I learned the traditional meanings, and continue to learn all sorts of aspects of tarot but when it comes to reading, mostly I disengage my brain and my mouth just spouts off and it all gels - the traditional learning/intuition and understanding of placement. It seems to work just fine lol

My other bugbear is that it is hard to get over just how much placement, and the cards preceding and following make a difference in how one interprets any particular card.

This is a good thread - I too have noticed the proliferation of "if this, then this" threads and been thinking about it.
 

greycats

I can understand why a client would want to know "what card means I'm going to Afghanistan?" But the reader must read what's on the table which is not always what the client wants to know. More than a few times, I've had to say "I see no information in regard to your specific question. However, I do see . . .etc." Granted, a new reader might be looking for "travel" cards in this instance and ignore the Ace of Swords, but the tarot doesn't always answer the question that's asked. Not only the client but also the reader must accept this. That's one issue.

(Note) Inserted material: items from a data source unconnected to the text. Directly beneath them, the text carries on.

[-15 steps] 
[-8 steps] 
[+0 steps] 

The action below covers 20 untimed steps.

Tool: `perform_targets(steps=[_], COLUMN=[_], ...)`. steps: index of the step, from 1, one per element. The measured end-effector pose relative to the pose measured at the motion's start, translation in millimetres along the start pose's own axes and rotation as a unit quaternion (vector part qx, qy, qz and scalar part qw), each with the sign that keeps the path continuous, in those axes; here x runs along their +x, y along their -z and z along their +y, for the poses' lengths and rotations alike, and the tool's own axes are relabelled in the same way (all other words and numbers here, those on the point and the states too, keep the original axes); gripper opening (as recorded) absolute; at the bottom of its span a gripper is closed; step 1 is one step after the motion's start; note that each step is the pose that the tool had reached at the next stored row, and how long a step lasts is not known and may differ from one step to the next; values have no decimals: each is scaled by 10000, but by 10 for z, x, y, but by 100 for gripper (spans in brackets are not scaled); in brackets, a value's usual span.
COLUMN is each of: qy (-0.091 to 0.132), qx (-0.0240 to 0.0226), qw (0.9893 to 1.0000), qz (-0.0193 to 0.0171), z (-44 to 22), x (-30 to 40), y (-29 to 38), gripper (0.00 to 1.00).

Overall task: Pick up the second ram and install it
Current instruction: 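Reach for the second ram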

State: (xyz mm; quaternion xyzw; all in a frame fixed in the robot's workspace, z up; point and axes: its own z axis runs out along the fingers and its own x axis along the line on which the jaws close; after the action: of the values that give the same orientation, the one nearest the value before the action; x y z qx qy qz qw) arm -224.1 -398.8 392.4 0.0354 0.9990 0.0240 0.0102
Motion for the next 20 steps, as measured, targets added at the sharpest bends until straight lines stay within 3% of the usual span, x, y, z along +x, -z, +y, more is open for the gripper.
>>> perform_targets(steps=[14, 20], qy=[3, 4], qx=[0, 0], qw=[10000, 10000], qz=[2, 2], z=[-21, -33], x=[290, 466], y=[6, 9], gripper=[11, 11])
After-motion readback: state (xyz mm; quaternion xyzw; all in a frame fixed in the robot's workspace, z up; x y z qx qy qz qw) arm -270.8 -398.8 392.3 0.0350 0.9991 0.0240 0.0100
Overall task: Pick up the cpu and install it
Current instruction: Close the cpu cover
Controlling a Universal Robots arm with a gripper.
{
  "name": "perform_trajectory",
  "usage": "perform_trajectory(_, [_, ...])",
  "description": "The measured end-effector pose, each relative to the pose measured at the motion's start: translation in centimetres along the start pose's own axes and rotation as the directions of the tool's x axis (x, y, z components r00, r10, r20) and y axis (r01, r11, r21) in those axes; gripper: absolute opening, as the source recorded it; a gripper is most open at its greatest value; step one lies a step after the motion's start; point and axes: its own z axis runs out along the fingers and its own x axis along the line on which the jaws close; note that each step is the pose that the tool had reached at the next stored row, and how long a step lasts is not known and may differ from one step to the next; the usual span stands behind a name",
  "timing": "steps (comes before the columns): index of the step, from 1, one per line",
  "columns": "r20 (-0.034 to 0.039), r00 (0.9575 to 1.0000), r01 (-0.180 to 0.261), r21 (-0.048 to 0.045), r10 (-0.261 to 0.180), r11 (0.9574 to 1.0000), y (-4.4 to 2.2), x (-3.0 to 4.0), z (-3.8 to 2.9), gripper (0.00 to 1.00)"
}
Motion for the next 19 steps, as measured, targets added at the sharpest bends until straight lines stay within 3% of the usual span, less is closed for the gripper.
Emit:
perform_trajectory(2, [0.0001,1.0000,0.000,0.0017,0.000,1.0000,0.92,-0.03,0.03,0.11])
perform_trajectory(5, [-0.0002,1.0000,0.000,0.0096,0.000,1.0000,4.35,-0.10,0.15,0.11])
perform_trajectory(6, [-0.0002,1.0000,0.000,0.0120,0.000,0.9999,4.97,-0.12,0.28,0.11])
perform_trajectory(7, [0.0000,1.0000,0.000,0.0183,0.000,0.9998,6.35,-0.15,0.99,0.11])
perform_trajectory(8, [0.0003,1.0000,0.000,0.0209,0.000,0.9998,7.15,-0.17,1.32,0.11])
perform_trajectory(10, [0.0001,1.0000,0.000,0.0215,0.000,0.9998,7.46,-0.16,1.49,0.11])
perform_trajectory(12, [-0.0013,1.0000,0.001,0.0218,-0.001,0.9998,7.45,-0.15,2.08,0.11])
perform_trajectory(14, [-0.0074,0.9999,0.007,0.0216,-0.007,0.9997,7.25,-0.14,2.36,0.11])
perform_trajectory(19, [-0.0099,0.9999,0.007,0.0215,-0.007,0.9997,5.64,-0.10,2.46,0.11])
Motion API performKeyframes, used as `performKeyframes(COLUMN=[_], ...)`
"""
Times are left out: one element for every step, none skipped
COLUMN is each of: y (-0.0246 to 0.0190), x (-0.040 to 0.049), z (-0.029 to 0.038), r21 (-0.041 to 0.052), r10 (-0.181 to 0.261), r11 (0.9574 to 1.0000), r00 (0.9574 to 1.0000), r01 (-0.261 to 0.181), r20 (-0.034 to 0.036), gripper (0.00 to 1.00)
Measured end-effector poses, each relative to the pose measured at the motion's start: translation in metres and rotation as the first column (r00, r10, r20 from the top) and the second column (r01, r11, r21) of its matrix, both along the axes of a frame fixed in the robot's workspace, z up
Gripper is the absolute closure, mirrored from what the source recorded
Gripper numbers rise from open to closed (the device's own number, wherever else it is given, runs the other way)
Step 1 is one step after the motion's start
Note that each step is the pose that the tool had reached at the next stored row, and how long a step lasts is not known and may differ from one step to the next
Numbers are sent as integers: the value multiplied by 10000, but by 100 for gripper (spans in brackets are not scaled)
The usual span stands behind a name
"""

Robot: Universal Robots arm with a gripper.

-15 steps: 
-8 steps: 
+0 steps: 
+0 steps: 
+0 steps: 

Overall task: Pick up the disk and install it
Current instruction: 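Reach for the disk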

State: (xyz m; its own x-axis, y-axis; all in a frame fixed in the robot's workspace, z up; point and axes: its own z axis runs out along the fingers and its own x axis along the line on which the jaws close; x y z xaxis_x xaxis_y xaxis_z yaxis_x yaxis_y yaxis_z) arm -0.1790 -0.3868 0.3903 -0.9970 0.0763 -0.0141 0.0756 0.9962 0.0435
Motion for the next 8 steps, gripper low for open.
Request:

Another issue concerns how images differ from words. For a reader to try to read tarot images as if s/he were translating something from Latin into the client's vernacular is a mistake. The tarot is not a lexicon, but a set of images, each of which can generate thousands of words, each with multiple meanings. That's one reason that the tarot is so flexible and responsive. It's also the reason that the tarot is so daunting to some novices, who are understandably seeking certainties upon which to build understanding.

Which brings up a third issue: is there a better way to teach tarot so that these misunderstandings can be avoided? ;)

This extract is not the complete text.